The harder consultant task is not making the diagnosis but reading the patient who is not getting better. Failure to defervesce or improve within 48–72 hours of appropriate antibiotics is the trigger to re-image for a tubo-ovarian abscess, to reconsider the diagnosis (appendix, a missed surgical abdomen, an ovarian accident), to question adherence and whether the partner was treated (re-infection mimics treatment failure), and — in the SA context — to confirm HIV status and exclude genital tuberculosis as a confounding, paucisymptomatic upper-tract process that ordinary PID antibiotics will not touch.
Management
Structure the answer immediate → ongoing → long-term, and let the antibiotic choice fall out of the microbiology: broad-spectrum cover that reaches the gonococcus, chlamydia AND the anaerobes, started empirically.
Immediate — empirical broad-spectrum antibiotics. The current backbone, harmonised across CDC 2021, BASHH and the South African syndromic approach, is a third-generation cephalosporin for the gonococcus, doxycycline (or azithromycin) for chlamydia, and metronidazole for anaerobes.
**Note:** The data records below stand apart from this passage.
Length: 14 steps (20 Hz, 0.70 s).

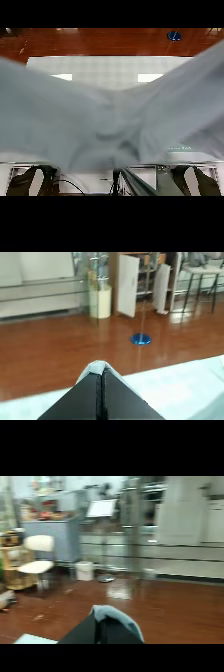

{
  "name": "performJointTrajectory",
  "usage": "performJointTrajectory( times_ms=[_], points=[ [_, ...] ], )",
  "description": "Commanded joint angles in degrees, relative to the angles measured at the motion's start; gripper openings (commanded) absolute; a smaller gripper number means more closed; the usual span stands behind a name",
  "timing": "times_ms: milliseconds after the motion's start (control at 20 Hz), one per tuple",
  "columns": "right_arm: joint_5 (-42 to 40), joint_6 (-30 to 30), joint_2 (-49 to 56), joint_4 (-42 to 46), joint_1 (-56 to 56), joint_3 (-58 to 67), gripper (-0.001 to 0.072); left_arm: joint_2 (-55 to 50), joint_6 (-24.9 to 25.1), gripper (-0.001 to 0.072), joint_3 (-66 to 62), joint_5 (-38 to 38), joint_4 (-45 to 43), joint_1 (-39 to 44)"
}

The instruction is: Fold the shirts.

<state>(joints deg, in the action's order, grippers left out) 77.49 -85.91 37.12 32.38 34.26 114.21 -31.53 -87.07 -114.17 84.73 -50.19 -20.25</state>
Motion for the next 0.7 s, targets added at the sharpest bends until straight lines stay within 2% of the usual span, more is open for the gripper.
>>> performJointTrajectory(
  times_ms=[0, 100, 150, 300, 400, 500, 650],
  points=[
    [14.93, -8.81, 1.27, 12.85, -0.92, 7.32, 0.0024, 0.07, -5.81, 0.0020, -4.76, 13.46, -7.19, -0.09],
    [26.56, -7.10, 4.31, 15.54, -0.87, 7.30, 0.0024, -1.33, -2.82, 0.0021, -2.82, 21.00, -10.86, -0.11],
    [28.85, -5.03, 6.19, 16.98, -0.90, 6.45, 0.0023, -1.62, -1.44, 0.0021, 0.66, 20.55, -11.47, -0.09],
    [28.68, -1.51, 9.11, 20.79, -0.87, -3.17, 0.0023, -3.37, 1.68, 0.0020, 17.35, 19.69, -11.37, -0.15],
    [28.28, 0.17, 10.69, 20.96, -0.92, -13.94, 0.0023, -4.28, 3.54, 0.0020, 32.83, 12.37, -10.36, 0.02],
    [24.48, 0.87, 12.31, 20.94, -0.92, -25.42, 0.0023, -6.51, 4.31, 0.0020, 47.34, -0.11, -6.67, 2.60],
    [13.84, 2.73, 18.73, 21.03, -0.94, -34.27, 0.0023, -14.34, 7.15, 0.0020, 55.36, -16.02, -7.93, 12.39]
  ],
)
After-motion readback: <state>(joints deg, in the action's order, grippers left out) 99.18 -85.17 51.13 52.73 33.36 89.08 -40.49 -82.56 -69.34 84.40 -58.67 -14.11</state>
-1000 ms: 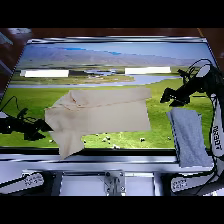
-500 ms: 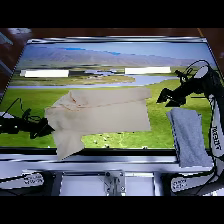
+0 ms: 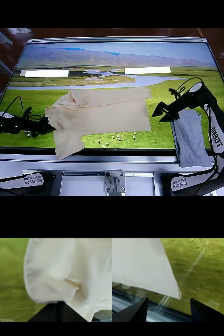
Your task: Fold the shirts.
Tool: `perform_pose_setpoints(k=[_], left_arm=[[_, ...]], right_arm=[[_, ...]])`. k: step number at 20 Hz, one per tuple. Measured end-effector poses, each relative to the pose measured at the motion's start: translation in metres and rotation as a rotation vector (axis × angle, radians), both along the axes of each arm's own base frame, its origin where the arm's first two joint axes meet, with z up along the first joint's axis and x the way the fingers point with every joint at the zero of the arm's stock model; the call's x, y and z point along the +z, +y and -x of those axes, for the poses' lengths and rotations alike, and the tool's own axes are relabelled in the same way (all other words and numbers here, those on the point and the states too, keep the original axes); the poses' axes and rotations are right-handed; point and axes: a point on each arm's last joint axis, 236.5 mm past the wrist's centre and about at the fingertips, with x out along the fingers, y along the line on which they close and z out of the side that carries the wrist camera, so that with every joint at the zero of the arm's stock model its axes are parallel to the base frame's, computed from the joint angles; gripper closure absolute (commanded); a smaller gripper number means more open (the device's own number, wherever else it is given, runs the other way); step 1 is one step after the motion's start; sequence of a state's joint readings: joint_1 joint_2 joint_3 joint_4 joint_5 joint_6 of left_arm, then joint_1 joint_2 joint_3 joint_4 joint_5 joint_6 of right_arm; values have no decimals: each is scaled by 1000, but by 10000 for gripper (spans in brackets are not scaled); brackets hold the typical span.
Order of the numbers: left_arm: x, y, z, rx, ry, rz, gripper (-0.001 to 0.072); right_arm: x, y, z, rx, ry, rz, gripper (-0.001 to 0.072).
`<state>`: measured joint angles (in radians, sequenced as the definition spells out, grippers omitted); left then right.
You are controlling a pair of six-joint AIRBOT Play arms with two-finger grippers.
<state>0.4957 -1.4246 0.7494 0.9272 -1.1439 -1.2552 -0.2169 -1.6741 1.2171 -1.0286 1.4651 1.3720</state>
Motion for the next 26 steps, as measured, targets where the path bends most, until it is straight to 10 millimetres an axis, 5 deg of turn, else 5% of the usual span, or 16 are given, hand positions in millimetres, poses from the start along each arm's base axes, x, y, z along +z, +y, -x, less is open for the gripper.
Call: perform_pose_setpoints(k=[10, 12, 13, 16, 18, 21, 24, 26], left_arm=[[8, -5, 3, -34, -14, 16, 670], [12, -4, 0, -38, -29, 13, 671], [16, -3, -3, -42, -39, 11, 671], [40, 5, -19, -57, -116, -25, 672], [74, 14, -39, -59, -222, -78, 672], [176, 25, -77, -44, -512, -201, 672], [340, 27, -90, 17, -939, -396, 672], [462, 19, -62, 85, -1250, -537, 672]], right_arm=[[-38, 63, 29, 35, 108, -51, 76], [-43, 73, 29, 56, 97, -38, 557], [-47, 75, 26, 63, 78, -24, 654], [-31, 83, 13, 77, 15, -35, 655], [0, 86, -7, 106, -88, -44, 655], [88, 89, -54, 169, -393, -41, 655], [233, 87, -92, 210, -840, 13, 656], [355, 80, -91, 183, -1178, 82, 656]])
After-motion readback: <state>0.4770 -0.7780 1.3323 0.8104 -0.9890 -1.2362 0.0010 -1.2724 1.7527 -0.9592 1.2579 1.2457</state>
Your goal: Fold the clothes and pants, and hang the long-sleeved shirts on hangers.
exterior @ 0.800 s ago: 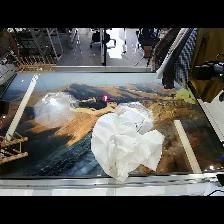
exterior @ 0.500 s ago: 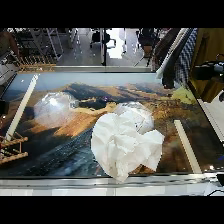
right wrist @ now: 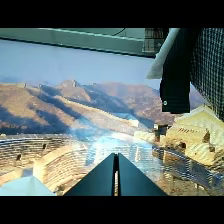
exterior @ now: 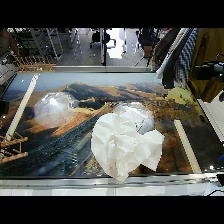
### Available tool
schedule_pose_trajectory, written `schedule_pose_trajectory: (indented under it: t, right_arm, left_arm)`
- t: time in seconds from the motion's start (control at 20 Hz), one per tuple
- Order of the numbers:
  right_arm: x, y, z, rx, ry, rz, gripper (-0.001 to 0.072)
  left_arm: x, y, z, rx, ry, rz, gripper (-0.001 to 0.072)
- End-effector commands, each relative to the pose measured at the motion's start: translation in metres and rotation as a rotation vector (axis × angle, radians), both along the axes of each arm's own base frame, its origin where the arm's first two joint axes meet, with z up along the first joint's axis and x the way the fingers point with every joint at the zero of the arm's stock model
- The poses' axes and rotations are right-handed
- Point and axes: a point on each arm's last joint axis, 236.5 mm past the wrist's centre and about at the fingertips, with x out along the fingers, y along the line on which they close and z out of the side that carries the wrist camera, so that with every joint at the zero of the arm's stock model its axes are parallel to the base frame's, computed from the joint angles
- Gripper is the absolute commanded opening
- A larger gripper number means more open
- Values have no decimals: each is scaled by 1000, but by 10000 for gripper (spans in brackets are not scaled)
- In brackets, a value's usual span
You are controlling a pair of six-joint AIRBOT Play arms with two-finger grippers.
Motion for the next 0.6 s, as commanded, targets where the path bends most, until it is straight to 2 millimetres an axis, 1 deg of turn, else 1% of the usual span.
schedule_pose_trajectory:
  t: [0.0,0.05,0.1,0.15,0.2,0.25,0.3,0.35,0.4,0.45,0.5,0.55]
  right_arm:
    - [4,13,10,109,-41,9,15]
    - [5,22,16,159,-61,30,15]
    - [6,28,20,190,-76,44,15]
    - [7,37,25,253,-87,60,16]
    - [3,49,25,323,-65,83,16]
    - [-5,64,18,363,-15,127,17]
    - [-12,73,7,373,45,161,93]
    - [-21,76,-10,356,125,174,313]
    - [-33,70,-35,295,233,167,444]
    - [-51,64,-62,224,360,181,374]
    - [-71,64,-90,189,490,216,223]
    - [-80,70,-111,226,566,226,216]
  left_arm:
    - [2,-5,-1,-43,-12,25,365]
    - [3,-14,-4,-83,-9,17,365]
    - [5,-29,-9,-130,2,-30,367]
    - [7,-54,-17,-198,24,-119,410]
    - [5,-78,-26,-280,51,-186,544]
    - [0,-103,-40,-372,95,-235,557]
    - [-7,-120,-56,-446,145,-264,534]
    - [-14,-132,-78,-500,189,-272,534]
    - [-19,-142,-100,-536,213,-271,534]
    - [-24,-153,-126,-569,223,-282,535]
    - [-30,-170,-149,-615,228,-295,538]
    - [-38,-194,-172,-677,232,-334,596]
| Setting | Regimen | Notes |
|---|---|---|
| Outpatient (mild–moderate) | Ceftriaxone 500 mg IM single dose plus doxycycline 100 mg PO BD plus metronidazole 400 mg PO BD, each for 14 days | The CDC/BASHH first-line; covers GC, CT and anaerobes |
| SA syndromic "lower abdominal pain" | Ceftriaxone (IM) plus azithromycin 1 g PO plus metronidazole, with partner treatment and HIV testing | NDoH STG/EML syndromic algorithm — azithromycin substitutes for doxycycline in the SA pathway |
| Inpatient (severe / TOA / pregnant / no oral response) | Ceftriaxone 1 g IV q24h plus doxycycline 100 mg PO/IV q12h plus metronidazole 500 mg PO/IV q12h | Step down to oral doxycycline + metronidazole to complete 14 days |
| M. genitalium implicated / quinolone-appropriate | Moxifloxacin 400 mg PO OD for 14 days | Highest activity against M. genitalium; avoid where gonococcal risk is high |
Several details are load-bearing. Metronidazole is no longer optional in the recommended regimen — its addition is the 2021 change, driven by trial evidence that it eradicates endometrial anaerobes and reduces residual M. genitalium and pelvic tenderness. In the SA pathway, the cephalosporin dose is ceftriaxone 500 mg IM (the older 250 mg dose has been superseded as gonococcal MICs have crept up), and azithromycin rather than doxycycline carries the chlamydial cover in the syndromic algorithm. Quinolones (ofloxacin, levofloxacin, moxifloxacin) are effective alternatives but are avoided where gonococcal risk is high because of quinolone-resistant gonorrhoea — which makes them a poor empirical first choice in a high-prevalence setting like South Africa.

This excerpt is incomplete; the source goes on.